About this exercise: Please return the full listing word for word, leaving out any pictures.

Records for processing:
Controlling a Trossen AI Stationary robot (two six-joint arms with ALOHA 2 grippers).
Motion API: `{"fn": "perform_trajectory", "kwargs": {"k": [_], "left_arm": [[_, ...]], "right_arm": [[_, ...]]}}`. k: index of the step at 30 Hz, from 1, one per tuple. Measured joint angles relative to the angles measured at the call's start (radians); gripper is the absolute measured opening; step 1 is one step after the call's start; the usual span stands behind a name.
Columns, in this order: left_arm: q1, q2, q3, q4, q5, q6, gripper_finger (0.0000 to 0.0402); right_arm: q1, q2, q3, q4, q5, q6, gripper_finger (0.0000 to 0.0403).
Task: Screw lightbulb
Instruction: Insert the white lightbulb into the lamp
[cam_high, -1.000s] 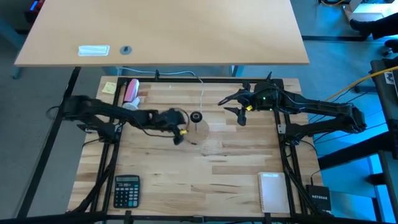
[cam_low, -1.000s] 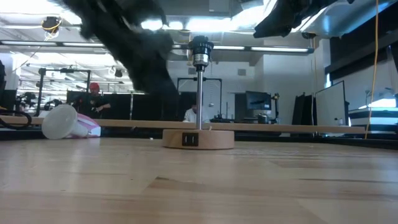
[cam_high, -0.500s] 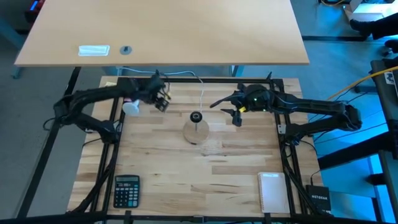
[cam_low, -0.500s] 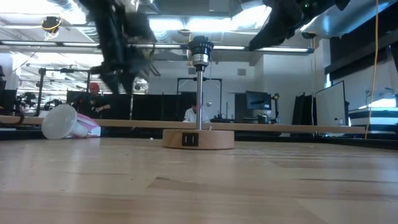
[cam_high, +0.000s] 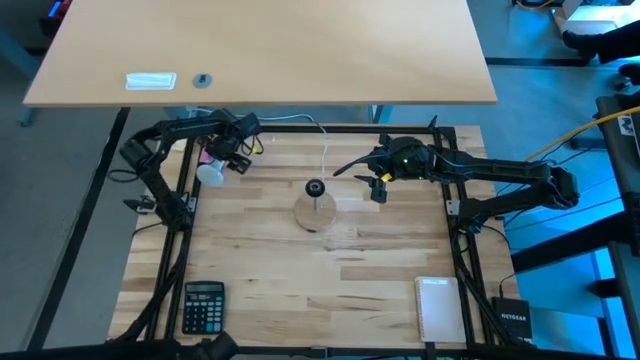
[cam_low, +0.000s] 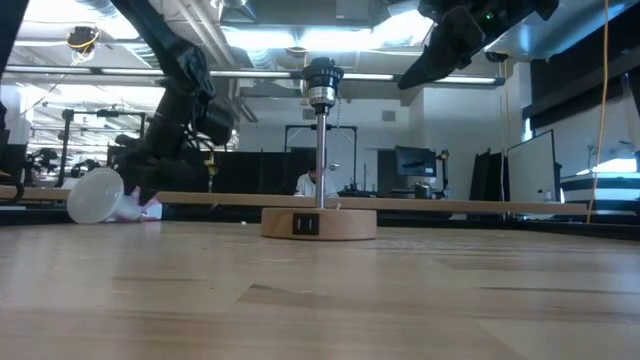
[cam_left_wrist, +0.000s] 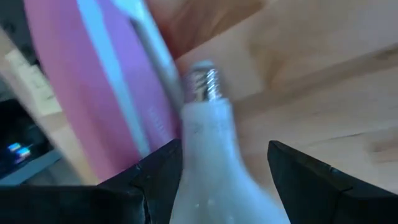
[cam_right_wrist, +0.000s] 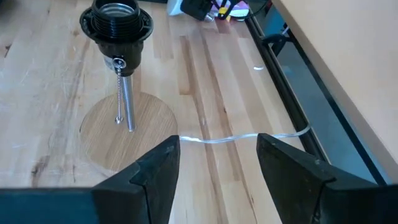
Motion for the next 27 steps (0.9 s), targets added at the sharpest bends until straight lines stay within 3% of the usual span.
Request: {"fn": "perform_trajectory", "kwargs": {"k": [12, 16, 22, 27], "left_arm": [[0.004, 0.069, -0.020, 0.004, 0.089, 0.040, 0.0223], [-0.022, 0.069, -0.020, 0.019, 0.167, 0.074, 0.0195], [-0.090, 0.069, -0.020, 0.026, 0.169, 0.121, 0.0127], [-0.168, 0.046, -0.016, -0.005, 0.166, 0.118, 0.0122]], "right_arm": [[0.000, -0.001, 0.000, -0.013, -0.009, -0.001, 0.0218], [0.000, -0.001, 0.000, -0.029, -0.009, -0.003, 0.0218], [0.000, -0.005, 0.000, -0.042, -0.009, -0.004, 0.0218], [0.000, -0.035, 0.000, -0.062, -0.008, -0.003, 0.0218]]}}
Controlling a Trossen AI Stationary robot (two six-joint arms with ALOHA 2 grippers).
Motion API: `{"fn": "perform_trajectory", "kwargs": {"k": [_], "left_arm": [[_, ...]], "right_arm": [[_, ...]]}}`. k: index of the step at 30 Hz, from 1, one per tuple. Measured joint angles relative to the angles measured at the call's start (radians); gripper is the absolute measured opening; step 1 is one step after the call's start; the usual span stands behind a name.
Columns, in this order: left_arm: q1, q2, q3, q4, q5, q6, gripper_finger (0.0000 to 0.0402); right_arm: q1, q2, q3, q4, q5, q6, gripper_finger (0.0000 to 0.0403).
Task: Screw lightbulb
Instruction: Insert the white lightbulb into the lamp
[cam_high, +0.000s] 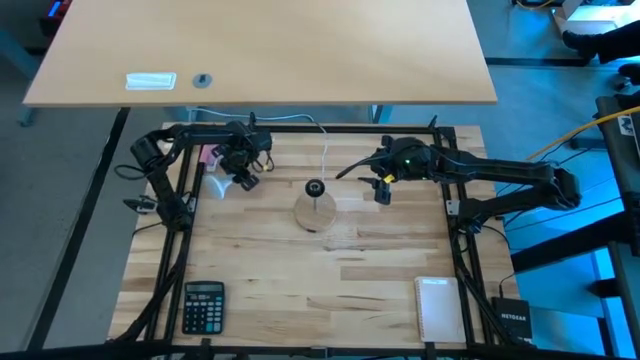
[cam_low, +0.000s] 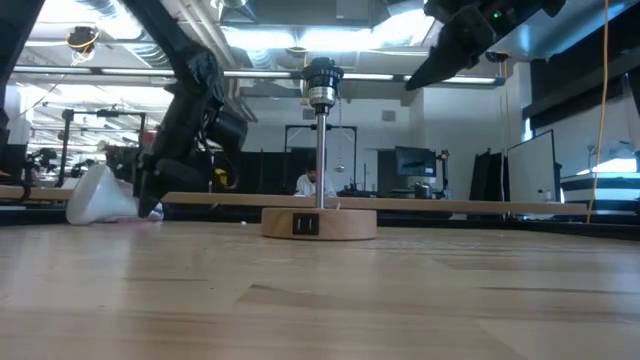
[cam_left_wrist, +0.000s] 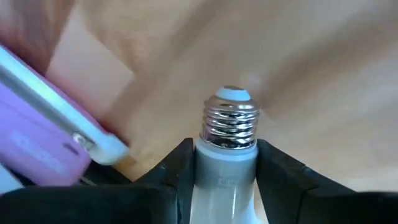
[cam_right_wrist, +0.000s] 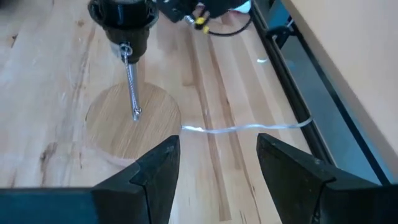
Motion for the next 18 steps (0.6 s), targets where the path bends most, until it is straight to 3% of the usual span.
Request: {"fn": "perform_trajectory", "kwargs": {"k": [8, 18], "left_arm": [[-0.220, -0.217, 0.100, -0.094, -0.029, -0.170, 0.0122], [-0.565, -0.540, 0.181, 0.152, -0.070, -0.338, 0.0122]], "right_arm": [[0.000, -0.132, 0.000, -0.050, -0.024, 0.015, 0.0218], [0.001, -0.169, 0.000, -0.080, -0.198, 0.114, 0.0218]]}}
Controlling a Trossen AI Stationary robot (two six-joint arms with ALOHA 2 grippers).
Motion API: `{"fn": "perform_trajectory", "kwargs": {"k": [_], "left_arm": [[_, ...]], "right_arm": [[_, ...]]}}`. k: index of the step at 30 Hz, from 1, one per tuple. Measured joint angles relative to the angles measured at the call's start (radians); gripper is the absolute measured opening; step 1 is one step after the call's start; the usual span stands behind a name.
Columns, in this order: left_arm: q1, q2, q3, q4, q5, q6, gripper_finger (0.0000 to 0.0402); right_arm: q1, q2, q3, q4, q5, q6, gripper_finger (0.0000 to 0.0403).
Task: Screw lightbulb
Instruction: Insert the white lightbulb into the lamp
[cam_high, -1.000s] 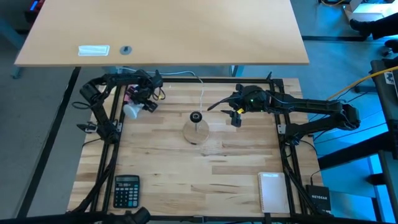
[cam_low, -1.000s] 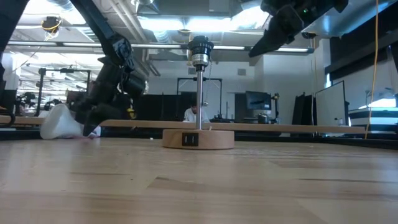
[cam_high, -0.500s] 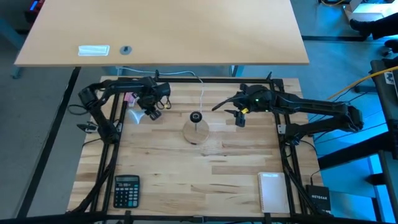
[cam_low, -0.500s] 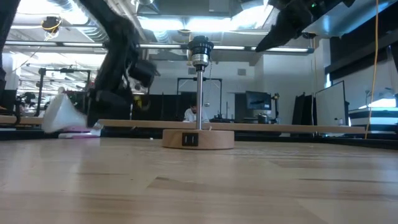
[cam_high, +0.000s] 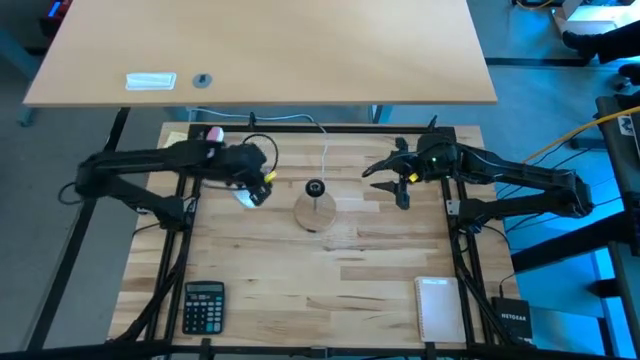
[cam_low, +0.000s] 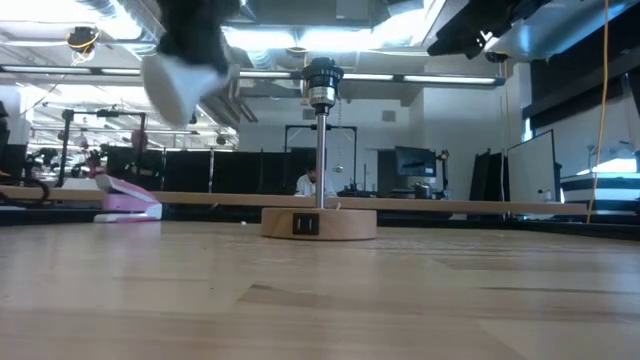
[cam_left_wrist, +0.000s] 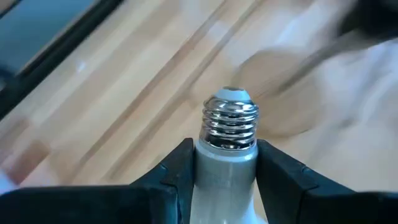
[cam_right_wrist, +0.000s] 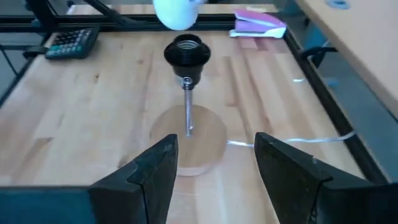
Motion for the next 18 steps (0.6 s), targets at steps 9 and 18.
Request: {"fn": "perform_trajectory", "kwargs": {"k": [9, 18], "left_arm": [[-0.288, -0.067, -0.104, 0.391, -0.092, 0.049, 0.0122], [-0.453, 0.213, -0.354, 1.241, -0.169, 0.296, 0.0122]], "right_arm": [[0.086, -0.002, -0.044, 0.029, -0.074, 0.107, 0.0218], [0.348, 0.000, -0.310, 0.363, 0.096, 0.264, 0.0218]]}}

Finished task:
Controlling a Trossen AI Stationary robot (two six-joint arms with ALOHA 2 grippers).
Motion API: `{"fn": "perform_trajectory", "kwargs": {"k": [_], "left_arm": [[_, ...]], "right_arm": [[_, ...]]}}`. k: index of the step at 30 Hz, from 1, one per tuple. Measured joint angles relative to the angles measured at the call's start (radians); gripper is the absolute measured opening; step 1 is one step after the call's start; the usual span stands behind a name.
Columns, in this order: left_arm: q1, q2, q3, q4, q5, q6, gripper_finger (0.0000 to 0.0402); right_arm: q1, q2, q3, q4, q5, q6, gripper_finger (0.0000 to 0.0403).
Task: Screw lightbulb
Instruction: Insert the white lightbulb into the lamp
[cam_high, -1.000s] 
[cam_low, -1.000s] 
[cam_high, -0.500s] 
[cam_low, -0.500s] 
[cam_high, +0.000s] 
[cam_low, +0.000s] 
[cam_left_wrist, +0.000s] 
[cam_right_wrist, +0.000s] 
Motion for the next 27 steps (0.9 s), targets added at the sharpest bends until straight lines stay within 3% of the usual span.
Request: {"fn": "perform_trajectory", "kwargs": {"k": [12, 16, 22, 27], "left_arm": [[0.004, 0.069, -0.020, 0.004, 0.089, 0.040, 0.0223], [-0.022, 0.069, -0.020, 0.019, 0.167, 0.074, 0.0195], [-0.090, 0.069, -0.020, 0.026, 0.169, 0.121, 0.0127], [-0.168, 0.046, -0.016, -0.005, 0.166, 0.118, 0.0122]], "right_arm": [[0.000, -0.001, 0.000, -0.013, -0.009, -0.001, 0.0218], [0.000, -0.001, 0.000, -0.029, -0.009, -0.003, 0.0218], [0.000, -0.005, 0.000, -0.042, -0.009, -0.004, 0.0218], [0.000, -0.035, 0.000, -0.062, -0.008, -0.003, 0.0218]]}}
Controlling a Trossen AI Stationary robot (two six-joint arms with ALOHA 2 grippers).
Motion API: `{"fn": "perform_trajectory", "kwargs": {"k": [_], "left_arm": [[_, ...]], "right_arm": [[_, ...]]}}`. k: index of the step at 30 Hz, from 1, one per tuple. Measured joint angles relative to the angles measured at the call's start (radians); gripper is the absolute measured opening; step 1 is one step after the call's start; the usual span stands behind a name.
Columns, in this order: left_arm: q1, q2, q3, q4, q5, q6, gripper_finger (0.0000 to 0.0402); right_arm: q1, q2, q3, q4, q5, q6, gripper_finger (0.0000 to 0.0403).
Task: Screw lightbulb
Instruction: Insert the white lightbulb into the lamp
[cam_high, +0.000s] 
[cam_low, +0.000s] 
[cam_left_wrist, +0.000s] 
[cam_right_wrist, +0.000s] 
Motion for the next 18 steps (0.6 s), targets where the path bends most, until it is straight to 3% of the usual span.
Request: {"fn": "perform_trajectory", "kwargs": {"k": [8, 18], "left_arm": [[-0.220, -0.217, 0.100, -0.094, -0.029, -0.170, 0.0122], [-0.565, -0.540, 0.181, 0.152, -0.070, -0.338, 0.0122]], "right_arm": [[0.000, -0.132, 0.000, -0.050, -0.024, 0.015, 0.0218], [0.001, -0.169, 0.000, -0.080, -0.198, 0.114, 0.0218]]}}
Controlling a Trossen AI Stationary robot (two six-joint arms with ALOHA 2 grippers).
Motion API: `{"fn": "perform_trajectory", "kwargs": {"k": [_], "left_arm": [[_, ...]], "right_arm": [[_, ...]]}}`. k: index of the step at 30 Hz, from 1, one per tuple. Measured joint angles relative to the angles measured at the call's start (radians); gripper is the absolute measured opening; step 1 is one step after the call's start; the usual span stands behind a name.
Columns, in this order: left_arm: q1, q2, q3, q4, q5, q6, gripper_finger (0.0000 to 0.0402); right_arm: q1, q2, q3, q4, q5, q6, gripper_finger (0.0000 to 0.0403).
Task: Screw lightbulb
Instruction: Insert the white lightbulb into the lamp
[cam_high, -1.000s] 
[cam_low, -1.000s] 
[cam_high, -0.500s] 
[cam_low, -0.500s] 
[cam_high, +0.000s] 
[cam_low, +0.000s] 
[cam_left_wrist, +0.000s] 
[cam_right_wrist, +0.000s] 
Motion for the next 18 steps (0.6 s), targets at steps 9 and 18.
Request: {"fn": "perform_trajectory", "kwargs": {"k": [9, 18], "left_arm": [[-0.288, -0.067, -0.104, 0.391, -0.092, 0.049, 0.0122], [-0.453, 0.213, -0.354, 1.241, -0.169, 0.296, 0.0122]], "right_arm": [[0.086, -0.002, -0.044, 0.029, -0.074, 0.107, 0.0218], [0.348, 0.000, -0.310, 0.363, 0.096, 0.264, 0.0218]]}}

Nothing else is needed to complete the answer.